─── Given information

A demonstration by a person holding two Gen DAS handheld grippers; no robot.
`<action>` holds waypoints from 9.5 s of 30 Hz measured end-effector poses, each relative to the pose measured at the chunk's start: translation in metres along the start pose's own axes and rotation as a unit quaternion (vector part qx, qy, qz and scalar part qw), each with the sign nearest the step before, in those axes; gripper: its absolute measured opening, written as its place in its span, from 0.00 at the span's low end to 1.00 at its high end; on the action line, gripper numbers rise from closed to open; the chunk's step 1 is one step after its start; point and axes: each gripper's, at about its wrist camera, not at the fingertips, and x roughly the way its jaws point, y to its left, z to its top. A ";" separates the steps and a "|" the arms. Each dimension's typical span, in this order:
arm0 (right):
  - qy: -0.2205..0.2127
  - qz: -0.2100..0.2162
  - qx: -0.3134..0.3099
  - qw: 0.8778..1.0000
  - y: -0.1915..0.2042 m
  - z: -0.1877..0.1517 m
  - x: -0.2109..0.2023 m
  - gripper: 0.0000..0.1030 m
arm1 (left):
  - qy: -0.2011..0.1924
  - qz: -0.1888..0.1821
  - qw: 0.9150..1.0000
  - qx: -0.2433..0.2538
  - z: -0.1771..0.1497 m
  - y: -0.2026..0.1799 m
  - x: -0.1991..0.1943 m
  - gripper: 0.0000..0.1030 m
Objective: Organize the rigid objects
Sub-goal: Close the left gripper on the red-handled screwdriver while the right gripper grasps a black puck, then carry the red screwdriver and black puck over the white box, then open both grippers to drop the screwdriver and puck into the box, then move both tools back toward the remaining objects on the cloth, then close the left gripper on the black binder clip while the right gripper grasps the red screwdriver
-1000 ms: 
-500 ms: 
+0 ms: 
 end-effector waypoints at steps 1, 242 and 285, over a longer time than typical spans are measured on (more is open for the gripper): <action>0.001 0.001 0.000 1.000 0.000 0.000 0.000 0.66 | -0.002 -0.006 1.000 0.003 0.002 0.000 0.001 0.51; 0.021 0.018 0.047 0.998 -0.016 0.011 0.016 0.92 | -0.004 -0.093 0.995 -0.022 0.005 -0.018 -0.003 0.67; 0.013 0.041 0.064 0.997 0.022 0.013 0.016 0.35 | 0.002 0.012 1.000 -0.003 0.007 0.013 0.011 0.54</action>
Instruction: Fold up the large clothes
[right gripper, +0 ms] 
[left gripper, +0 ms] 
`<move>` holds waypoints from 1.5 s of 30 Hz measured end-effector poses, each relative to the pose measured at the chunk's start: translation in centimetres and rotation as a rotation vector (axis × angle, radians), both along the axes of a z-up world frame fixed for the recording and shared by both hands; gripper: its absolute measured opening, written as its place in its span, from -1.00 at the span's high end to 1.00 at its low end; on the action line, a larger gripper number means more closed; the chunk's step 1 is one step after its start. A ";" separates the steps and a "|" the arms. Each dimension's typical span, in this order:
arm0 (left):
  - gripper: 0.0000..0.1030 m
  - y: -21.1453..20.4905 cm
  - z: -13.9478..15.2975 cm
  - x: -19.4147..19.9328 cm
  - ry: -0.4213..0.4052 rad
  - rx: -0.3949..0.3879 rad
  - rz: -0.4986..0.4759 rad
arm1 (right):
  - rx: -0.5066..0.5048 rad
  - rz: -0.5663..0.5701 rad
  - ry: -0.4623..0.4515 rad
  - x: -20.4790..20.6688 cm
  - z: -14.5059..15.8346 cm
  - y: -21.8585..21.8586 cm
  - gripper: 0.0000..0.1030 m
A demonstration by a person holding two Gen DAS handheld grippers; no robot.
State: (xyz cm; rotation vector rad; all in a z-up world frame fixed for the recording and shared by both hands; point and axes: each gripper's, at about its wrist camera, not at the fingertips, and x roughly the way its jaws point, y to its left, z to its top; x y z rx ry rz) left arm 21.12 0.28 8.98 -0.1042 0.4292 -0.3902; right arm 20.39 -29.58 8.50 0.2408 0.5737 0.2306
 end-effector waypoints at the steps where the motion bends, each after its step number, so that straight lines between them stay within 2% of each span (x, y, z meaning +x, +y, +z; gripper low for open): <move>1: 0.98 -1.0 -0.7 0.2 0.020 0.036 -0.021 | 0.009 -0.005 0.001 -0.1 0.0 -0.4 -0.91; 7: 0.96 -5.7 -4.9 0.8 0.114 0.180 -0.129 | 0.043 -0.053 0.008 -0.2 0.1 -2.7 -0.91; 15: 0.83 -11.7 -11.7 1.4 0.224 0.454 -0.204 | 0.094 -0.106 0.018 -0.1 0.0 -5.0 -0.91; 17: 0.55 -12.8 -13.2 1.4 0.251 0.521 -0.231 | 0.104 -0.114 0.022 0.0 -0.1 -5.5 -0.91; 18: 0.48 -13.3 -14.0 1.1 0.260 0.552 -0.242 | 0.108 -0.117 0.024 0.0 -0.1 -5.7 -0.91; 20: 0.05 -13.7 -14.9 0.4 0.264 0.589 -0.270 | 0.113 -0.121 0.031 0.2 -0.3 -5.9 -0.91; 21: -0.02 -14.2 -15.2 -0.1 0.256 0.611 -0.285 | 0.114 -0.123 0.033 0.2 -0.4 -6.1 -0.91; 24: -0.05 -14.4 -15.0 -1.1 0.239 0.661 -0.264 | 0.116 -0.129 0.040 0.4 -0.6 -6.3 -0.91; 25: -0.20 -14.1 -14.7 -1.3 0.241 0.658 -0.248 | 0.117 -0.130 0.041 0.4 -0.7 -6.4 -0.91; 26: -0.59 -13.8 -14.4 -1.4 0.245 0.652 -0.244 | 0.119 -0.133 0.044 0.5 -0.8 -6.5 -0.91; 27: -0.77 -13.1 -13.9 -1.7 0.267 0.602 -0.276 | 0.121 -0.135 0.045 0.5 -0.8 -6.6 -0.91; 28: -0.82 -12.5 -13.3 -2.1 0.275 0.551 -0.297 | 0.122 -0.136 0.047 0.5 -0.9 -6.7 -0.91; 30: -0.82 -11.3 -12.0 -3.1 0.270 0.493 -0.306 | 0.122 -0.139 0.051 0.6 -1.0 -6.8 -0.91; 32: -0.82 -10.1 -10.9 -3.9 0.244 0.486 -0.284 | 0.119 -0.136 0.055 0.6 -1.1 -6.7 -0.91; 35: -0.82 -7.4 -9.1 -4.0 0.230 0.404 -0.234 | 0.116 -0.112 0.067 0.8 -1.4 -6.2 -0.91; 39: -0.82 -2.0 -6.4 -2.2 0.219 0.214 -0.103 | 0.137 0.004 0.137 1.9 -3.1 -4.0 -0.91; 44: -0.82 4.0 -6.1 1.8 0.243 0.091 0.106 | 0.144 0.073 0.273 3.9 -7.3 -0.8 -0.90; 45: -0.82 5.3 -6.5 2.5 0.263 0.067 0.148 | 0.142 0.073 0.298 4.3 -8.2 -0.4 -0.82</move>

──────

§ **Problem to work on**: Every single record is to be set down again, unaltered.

§ **Exercise result**:
A demonstration by a person holding two Gen DAS handheld grippers; no robot.
`<action>` holds waypoints from 9.5 s of 30 Hz measured end-effector poses, each relative to the pose measured at the chunk's start: translation in metres along the start pose's own axes and rotation as a unit quaternion (vector part qx, qy, qz and scalar part qw), each with the sign nearest the step before, in those axes; gripper: its absolute measured opening, written as its place in its span, from 0.00 at the span's low end to 1.00 at its high end; on the action line, gripper numbers rise from closed to open; the chunk's step 1 is one step after its start; point and axes: each gripper's, at about its wrist camera, not at the fingertips, and x roughly the way its jaws point, y to its left, z to its top. A ";" separates the steps and a "|" the arms. Each dimension's typical span, in this order:
arm0 (right):
  - qy: -0.2205..0.2127
  - qz: -0.2100..0.2162
  - qx: -0.3134..0.3099
  - qw: 0.8778..1.0000
  - y: -0.1915..0.2042 m
  - z: -0.1877..0.1517 m
  - x: -0.2109..0.2023 m
  - gripper: 0.0000..0.1030 m
arm1 (left):
  - qy: -0.2011..0.1924
  - qz: -0.1888..0.1821
  - qw: 0.9150..1.0000
  - qx: -0.2433..0.2538
  - z: -0.1771..0.1497 m
  - y: -0.2026..0.1799 m
  - x: -0.1991..0.1943 m
  - gripper: 0.0000..0.1030 m
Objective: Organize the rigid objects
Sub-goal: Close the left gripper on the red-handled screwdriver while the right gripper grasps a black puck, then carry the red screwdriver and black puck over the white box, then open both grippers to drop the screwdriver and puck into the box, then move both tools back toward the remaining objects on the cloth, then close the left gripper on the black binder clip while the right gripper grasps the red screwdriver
-1000 ms: 
-500 ms: 
+0 ms: 
 end-effector waypoints at steps 1, 242 and 285, over a longer time than typical spans are measured on (more is open for the gripper): <action>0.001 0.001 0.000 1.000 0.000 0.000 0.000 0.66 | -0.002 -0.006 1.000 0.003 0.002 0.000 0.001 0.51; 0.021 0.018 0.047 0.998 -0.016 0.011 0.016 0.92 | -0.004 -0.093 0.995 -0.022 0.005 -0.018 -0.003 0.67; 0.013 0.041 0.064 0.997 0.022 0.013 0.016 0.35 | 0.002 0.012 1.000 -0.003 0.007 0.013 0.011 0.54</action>
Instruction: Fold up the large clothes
[right gripper, +0 ms] 
[left gripper, +0 ms] 
`<move>` holds waypoints from 1.5 s of 30 Hz measured end-effector poses, each relative to the pose measured at the chunk's start: translation in centimetres and rotation as a rotation vector (axis × angle, radians), both along the axes of a z-up world frame fixed for the recording and shared by both hands; gripper: its absolute measured opening, written as its place in its span, from -1.00 at the span's high end to 1.00 at its low end; on the action line, a larger gripper number means more closed; the chunk's step 1 is one step after its start. A ";" separates the steps and a "|" the arms. Each dimension's typical span, in this order:
arm0 (left):
  - gripper: 0.0000..0.1030 m
  - y: -21.1453..20.4905 cm
  - z: -13.9478..15.2975 cm
  - x: -19.4147..19.9328 cm
  - ry: -0.4213..0.4052 rad
  - rx: -0.3949..0.3879 rad
  - rz: -0.4986..0.4759 rad
arm1 (right):
  - rx: -0.5066..0.5048 rad
  - rz: -0.5663..0.5701 rad
  - ry: -0.4623..0.4515 rad
  - x: -20.4790..20.6688 cm
  - z: -14.5059..15.8346 cm
  - y: -21.8585..21.8586 cm
  - gripper: 0.0000..0.1030 m
A demonstration by a person holding two Gen DAS handheld grippers; no robot.
State: (xyz cm; rotation vector rad; all in a z-up world frame fixed for the recording and shared by both hands; point and axes: each gripper's, at about its wrist camera, not at the fingertips, and x roughly the way its jaws point, y to its left, z to its top; x y z rx ry rz) left arm 21.12 0.28 8.98 -0.1042 0.4292 -0.3902; right arm 20.39 -29.58 8.50 0.2408 0.5737 0.2306
 end-effector waypoints at the steps where the motion bends, each after its step number, so that straight lines between them stay within 2% of each span (x, y, z meaning +x, +y, +z; gripper low for open): <move>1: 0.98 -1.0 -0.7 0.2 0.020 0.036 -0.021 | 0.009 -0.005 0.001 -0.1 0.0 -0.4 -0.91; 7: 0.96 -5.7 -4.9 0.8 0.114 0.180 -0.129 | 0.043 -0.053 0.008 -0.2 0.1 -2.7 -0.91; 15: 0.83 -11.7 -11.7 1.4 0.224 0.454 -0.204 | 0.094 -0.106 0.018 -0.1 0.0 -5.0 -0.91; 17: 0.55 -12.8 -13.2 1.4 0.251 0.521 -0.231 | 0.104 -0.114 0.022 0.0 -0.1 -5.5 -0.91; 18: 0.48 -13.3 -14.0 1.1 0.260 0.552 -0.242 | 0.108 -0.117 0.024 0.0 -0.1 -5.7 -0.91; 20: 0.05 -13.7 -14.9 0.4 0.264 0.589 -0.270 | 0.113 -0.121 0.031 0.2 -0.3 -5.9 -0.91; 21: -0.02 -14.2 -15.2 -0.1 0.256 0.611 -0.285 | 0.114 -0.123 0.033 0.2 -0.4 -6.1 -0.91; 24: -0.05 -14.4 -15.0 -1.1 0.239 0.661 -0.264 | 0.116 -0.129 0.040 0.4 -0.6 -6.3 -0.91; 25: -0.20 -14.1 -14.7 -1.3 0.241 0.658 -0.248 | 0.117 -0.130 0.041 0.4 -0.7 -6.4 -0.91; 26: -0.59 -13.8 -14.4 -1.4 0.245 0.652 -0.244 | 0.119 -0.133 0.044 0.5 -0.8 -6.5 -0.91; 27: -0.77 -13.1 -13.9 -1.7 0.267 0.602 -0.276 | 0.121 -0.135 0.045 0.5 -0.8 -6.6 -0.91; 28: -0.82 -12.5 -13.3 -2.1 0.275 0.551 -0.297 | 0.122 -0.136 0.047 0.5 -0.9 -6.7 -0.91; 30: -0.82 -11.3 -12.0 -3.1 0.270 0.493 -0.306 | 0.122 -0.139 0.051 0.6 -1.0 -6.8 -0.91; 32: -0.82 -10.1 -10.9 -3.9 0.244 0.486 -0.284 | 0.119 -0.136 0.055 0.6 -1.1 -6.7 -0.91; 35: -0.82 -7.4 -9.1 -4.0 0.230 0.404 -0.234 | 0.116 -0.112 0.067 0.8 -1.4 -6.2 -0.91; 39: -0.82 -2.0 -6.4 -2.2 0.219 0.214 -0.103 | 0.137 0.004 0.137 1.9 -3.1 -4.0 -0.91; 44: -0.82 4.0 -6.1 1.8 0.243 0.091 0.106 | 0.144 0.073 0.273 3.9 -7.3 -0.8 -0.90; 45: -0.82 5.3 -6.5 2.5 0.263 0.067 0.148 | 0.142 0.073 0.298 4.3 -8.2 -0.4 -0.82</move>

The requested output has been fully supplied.